I made these.  D had to work, so we looked at the recipe and decided I was capable of making it.  I think he was even impressed when I said I would use the cheese grater to finely cut the ginger.

Anyway, it was pretty easy to prep.
It was also very good. Not spicy, but a little sweet. We had with rice to soak up the sauce, and Roasted Chile-Garlic Broccoli.

We would have again.

Asian Short Ribs

Photo by ALB

Active Time: 20 Mins
Total Time: 8 Hours 20 Mins
Yield Serves 4 (serving size: 2 short ribs and 1/4 cup sauce)

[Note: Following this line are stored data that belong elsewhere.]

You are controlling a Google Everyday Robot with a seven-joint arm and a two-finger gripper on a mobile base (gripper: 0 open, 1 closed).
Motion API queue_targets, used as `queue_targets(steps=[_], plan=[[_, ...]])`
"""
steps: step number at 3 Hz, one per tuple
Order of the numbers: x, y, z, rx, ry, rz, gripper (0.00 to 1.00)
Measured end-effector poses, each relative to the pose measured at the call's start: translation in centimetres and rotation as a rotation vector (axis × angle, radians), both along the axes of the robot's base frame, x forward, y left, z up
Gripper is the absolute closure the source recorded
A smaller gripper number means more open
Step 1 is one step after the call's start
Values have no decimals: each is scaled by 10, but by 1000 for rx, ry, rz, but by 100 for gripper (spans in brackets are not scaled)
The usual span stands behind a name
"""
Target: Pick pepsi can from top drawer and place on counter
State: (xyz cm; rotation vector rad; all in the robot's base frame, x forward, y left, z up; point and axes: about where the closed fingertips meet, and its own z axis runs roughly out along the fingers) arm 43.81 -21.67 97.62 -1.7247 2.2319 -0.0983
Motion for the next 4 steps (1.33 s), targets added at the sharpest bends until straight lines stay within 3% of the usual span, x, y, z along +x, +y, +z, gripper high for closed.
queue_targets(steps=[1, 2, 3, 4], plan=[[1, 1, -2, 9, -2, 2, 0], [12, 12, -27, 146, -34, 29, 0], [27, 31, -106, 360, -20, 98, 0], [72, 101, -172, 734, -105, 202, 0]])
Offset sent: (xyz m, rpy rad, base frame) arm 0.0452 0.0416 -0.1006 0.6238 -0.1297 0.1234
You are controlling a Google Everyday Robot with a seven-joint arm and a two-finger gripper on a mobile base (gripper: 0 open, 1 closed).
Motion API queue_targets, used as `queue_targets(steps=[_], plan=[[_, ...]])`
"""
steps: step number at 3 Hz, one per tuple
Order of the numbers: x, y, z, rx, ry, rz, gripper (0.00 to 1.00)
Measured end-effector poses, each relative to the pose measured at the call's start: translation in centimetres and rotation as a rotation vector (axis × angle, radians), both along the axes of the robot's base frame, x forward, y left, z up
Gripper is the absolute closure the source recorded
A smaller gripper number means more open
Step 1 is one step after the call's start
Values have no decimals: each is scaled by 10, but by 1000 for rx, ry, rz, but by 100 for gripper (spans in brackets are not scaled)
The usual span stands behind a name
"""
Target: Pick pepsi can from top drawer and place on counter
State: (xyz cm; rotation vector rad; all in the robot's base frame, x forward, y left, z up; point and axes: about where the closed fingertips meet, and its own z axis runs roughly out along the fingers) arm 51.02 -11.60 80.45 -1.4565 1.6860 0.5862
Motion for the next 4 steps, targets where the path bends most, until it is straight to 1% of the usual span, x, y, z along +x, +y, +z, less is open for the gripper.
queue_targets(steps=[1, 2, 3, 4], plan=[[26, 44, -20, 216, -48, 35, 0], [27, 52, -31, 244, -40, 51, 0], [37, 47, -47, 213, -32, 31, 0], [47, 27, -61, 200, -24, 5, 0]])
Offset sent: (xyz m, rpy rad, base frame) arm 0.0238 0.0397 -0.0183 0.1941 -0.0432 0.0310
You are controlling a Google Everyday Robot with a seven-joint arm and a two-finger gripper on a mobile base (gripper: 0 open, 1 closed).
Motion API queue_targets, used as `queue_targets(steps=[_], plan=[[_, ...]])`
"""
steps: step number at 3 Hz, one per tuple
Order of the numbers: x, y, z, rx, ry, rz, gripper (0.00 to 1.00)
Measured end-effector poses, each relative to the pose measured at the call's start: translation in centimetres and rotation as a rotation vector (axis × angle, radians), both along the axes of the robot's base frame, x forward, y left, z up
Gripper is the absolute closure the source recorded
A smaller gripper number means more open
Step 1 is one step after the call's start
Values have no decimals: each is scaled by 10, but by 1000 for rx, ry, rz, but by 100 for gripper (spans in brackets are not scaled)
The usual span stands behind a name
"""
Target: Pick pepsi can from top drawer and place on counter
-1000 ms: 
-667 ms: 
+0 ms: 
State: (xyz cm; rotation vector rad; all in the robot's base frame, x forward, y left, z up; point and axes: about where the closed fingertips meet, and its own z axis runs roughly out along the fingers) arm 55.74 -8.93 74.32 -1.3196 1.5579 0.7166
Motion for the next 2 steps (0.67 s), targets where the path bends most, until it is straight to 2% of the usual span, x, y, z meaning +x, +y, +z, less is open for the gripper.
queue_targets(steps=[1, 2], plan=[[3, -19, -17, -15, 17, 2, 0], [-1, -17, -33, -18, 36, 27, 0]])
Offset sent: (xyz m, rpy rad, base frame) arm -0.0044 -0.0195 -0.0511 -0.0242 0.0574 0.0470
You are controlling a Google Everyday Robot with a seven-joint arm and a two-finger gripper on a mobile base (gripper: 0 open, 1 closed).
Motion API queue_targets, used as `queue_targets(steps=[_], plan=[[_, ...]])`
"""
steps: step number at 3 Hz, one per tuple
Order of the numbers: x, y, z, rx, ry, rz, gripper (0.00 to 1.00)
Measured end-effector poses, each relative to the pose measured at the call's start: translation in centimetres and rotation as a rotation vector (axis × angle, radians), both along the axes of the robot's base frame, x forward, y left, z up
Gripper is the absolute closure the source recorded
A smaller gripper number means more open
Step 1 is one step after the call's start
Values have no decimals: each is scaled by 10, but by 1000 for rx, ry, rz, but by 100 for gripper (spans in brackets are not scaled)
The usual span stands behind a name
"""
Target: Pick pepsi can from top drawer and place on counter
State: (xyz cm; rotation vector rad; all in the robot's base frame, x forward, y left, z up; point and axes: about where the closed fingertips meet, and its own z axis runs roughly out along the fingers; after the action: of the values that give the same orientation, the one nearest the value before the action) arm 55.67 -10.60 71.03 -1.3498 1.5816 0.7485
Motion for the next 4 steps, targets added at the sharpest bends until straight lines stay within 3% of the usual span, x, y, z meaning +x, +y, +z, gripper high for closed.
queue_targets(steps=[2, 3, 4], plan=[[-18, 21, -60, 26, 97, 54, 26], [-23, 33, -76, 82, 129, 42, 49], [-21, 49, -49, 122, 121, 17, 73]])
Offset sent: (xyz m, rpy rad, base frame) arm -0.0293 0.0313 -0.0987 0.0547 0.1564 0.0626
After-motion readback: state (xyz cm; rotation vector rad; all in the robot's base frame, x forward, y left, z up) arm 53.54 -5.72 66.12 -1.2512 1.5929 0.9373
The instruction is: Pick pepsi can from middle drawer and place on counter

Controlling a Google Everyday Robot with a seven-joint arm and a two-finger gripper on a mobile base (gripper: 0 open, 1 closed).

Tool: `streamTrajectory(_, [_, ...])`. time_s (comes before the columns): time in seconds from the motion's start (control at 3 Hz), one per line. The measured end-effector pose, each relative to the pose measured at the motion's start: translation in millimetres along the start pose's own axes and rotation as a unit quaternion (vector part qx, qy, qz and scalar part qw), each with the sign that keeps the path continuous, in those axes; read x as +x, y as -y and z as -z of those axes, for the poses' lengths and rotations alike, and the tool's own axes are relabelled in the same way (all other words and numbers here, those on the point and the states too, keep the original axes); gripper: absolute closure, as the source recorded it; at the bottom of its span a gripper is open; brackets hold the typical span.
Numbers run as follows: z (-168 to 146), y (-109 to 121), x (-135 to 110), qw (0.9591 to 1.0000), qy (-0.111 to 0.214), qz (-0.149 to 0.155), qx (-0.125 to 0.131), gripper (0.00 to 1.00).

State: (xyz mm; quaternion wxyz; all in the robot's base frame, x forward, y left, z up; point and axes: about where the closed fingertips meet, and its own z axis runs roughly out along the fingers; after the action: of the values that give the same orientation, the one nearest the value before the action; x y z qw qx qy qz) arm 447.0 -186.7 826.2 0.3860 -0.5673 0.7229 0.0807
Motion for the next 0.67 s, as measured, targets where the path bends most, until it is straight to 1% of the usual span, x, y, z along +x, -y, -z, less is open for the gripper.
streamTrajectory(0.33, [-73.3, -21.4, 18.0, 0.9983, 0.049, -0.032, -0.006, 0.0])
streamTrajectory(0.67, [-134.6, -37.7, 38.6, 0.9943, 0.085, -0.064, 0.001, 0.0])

These short ribs are fall-off-the-bone tender with extra umami flavor from the mushrooms, garlic, and soy sauce. If you can’t find short ribs, pick up a boneless chuck roast at the market and cut it into 2-inch chunks instead.

Ingredients
8 lean bone-in beef short ribs (about 2 1/2 lb.), trimmed
5/8 teaspoon kosher salt
1/2 teaspoon black pepper
1 1/2 tablespoons canola oil, divided
2 cups sliced fresh shiitake mushroom caps (you can get these at Whole Foods, but not at Kroger)
1 tablespoon finely chopped garlic (about 3 garlic cloves)
2 teaspoons finely chopped fresh ginger
1/2 cup unsalted beef stock
1/4 cup packed light brown sugar
1/4 cup rice vinegar
1 1/2 tablespoons lower-sodium soy sauce
1 teaspoon crushed red pepper

Preparation
Step 1: Sprinkle ribs with salt and pepper. Heat 1 tablespoon oil in a large skillet over medium-high. Add half of the ribs to skillet; cook, turning occasionally, until browned on all sides, about 8 minutes. Transfer ribs to a 6-quart slow cooker; discard drippings in skillet. (Don’t wipe skillet clean.) Repeat procedure with remaining ribs. Add remaining 1 1/2 teaspoons oil to skillet; stir in mushrooms, garlic, and ginger. Cook, stirring often, until mushrooms soften slightly, about 4 minutes; transfer mushroom mixture to slow cooker. Add beef stock, brown sugar, vinegar, soy sauce, and red pepper to slow cooker. Cover and cook on low until ribs are tender, about 8 hours.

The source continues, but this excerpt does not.